Brian had, and the smooth curve of a bald head, and once, while the racing-cut Honda had been idling in front of him, waiting for a light change, he'd ducked his head to get a better look inside and seen an expressionless face looking right back at him.
He was imagining that he'd seen the car more often since then. It was just some guy's commute home. Probably an asshole.
"Look at the bones on that thing," he sighed as it sped off.
Next to him, DeeDee was laughing, choked off giggles that brought Brian back to himself.
"I meant the car," he said, feeling himself blush for the first time in about a million years.
"That's what they all say, honey," she said.
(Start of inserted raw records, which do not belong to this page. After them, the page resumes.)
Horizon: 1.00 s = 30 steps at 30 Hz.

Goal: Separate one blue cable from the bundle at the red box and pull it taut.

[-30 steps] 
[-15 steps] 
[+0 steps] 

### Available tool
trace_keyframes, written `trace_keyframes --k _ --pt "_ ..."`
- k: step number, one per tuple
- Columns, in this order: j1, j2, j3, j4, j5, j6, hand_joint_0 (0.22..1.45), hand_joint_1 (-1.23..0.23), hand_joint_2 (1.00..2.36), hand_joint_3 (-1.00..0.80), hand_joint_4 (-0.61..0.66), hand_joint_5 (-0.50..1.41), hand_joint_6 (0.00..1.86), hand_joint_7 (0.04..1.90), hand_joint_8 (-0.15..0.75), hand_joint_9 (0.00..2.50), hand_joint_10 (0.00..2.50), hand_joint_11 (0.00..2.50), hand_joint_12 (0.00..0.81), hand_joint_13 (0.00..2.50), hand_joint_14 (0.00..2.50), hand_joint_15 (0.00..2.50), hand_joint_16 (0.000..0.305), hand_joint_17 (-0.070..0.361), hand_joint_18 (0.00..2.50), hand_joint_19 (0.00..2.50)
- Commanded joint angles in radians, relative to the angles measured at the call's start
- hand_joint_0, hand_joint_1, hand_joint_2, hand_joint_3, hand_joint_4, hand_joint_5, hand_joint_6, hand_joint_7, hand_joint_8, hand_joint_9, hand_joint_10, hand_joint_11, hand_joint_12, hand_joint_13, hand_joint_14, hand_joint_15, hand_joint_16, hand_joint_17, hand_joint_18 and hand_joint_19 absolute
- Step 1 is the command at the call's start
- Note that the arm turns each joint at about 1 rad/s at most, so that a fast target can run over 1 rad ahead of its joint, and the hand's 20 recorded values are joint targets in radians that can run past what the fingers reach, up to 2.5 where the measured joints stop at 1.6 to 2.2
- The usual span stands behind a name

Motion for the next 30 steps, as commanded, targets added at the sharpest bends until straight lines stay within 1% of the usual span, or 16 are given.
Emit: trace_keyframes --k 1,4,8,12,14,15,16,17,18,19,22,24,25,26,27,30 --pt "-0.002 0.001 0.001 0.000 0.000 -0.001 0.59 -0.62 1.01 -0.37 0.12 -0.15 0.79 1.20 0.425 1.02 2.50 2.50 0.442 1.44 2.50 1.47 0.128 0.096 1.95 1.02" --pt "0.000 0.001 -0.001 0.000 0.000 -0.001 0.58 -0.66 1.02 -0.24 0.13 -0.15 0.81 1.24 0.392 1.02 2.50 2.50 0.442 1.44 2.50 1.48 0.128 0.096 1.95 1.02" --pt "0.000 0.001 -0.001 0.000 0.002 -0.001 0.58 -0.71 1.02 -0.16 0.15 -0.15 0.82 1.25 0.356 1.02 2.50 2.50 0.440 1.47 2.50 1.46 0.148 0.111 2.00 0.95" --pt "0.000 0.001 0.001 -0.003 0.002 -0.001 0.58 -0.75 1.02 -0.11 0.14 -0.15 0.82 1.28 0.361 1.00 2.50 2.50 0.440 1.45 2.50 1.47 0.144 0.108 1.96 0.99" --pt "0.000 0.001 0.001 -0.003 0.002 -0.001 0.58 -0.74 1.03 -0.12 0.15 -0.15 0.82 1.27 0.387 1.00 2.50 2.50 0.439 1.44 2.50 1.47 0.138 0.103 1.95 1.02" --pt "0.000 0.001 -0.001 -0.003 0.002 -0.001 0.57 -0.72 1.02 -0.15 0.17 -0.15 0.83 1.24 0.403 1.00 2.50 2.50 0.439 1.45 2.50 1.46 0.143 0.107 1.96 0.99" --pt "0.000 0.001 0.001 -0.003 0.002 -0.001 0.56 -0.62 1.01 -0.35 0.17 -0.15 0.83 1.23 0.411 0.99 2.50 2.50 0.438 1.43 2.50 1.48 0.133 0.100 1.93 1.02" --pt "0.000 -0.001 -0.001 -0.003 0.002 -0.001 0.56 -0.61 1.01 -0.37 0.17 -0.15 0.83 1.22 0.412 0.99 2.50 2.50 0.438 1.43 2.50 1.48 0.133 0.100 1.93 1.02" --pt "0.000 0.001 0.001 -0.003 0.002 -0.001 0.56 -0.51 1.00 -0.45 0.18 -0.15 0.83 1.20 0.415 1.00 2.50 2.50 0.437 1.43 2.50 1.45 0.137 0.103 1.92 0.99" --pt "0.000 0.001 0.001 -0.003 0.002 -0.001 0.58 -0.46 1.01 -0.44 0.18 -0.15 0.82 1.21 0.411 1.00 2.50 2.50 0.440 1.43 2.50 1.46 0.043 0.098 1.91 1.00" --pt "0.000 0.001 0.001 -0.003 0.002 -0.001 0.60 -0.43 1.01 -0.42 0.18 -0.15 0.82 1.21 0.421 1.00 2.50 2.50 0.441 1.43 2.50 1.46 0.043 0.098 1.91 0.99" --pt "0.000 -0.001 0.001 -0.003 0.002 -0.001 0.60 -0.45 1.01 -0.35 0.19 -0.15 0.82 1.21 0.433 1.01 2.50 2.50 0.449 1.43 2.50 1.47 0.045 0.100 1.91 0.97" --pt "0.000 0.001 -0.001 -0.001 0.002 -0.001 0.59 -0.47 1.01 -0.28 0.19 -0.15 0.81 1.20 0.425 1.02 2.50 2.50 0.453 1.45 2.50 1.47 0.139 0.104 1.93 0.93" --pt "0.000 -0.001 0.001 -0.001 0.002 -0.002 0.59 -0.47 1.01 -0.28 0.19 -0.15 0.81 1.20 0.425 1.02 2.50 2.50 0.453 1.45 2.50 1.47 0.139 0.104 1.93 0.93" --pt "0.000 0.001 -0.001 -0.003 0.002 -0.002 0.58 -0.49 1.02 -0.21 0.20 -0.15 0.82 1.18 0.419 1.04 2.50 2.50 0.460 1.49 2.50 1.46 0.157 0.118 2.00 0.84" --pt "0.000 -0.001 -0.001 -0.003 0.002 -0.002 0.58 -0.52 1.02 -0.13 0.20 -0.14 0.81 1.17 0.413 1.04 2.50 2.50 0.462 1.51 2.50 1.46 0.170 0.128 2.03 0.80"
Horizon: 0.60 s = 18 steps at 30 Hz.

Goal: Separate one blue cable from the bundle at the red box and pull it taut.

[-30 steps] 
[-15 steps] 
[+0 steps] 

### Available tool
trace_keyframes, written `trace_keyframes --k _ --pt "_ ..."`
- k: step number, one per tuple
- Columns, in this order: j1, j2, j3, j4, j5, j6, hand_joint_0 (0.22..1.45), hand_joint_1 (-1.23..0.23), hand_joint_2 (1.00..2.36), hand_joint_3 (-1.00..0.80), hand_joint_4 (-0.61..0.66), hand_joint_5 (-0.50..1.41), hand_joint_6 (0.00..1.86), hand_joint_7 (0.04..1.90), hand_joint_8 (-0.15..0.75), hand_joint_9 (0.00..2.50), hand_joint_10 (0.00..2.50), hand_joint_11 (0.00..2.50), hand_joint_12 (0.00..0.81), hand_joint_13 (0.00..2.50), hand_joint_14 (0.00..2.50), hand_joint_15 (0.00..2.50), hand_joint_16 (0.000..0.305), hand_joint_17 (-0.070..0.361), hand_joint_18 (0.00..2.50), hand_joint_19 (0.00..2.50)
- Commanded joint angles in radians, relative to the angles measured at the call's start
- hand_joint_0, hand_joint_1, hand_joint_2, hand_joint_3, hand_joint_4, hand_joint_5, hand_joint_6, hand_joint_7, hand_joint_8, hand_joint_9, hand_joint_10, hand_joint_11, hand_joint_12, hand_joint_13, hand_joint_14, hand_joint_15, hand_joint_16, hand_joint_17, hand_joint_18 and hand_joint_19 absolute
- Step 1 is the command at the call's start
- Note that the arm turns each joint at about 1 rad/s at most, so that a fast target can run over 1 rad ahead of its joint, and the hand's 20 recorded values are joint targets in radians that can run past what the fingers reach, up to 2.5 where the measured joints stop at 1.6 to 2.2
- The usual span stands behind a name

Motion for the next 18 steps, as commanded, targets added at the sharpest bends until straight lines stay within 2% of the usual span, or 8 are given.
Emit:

Another night, another asshole. Brian was giving the eye to another suit, this one driving a Prius, for fuck's sake, when he caught movement out of the corner of his eye. He turned to see two guys in cop shoes headed for him, and Logan scuzzing his way off down the street.
The badge that got flashed in his face was not all that better than his own, Brian was proud to note. "Detective Peter Martinez, LAPD."
He could bluff. He could run. Or. Brian put his hands on his hips and looked Martinez straight in the eye. "Here for a blowjob, Petey?"
The first blow took him under the jaw, knocking him back into the wall. The second landed right at the bottom of his ribcage. He lost track about three or four punches after that.
He was on his hands and knees, bracing for the first foot to his side, when suddenly the legs coming his way vanished. He heard scuffling and a deep voice, but by that point his vision wasn't so great, so he just sort of flailed around on the ground, confused.
Finally he felt a hand on his arm and squinted up— "DeeDee, get out of here," he gasped.
"That's my line," she said. "Get up, get up."
Someone else took his other arm and nearly picked his feet up off the ground—or that could be the almost passing out. He lost a minute or twelve there, and all of a sudden, he was in a car, peeling away from God knew what.
"...the fuck? Who are you?" he asked, looking around. And then, "Oh, shit, you're the car!"
The driver looked over, and a fierce grin made Brian almost want to smile back.
"I'm Dom. Hang on," he said, and gunned it.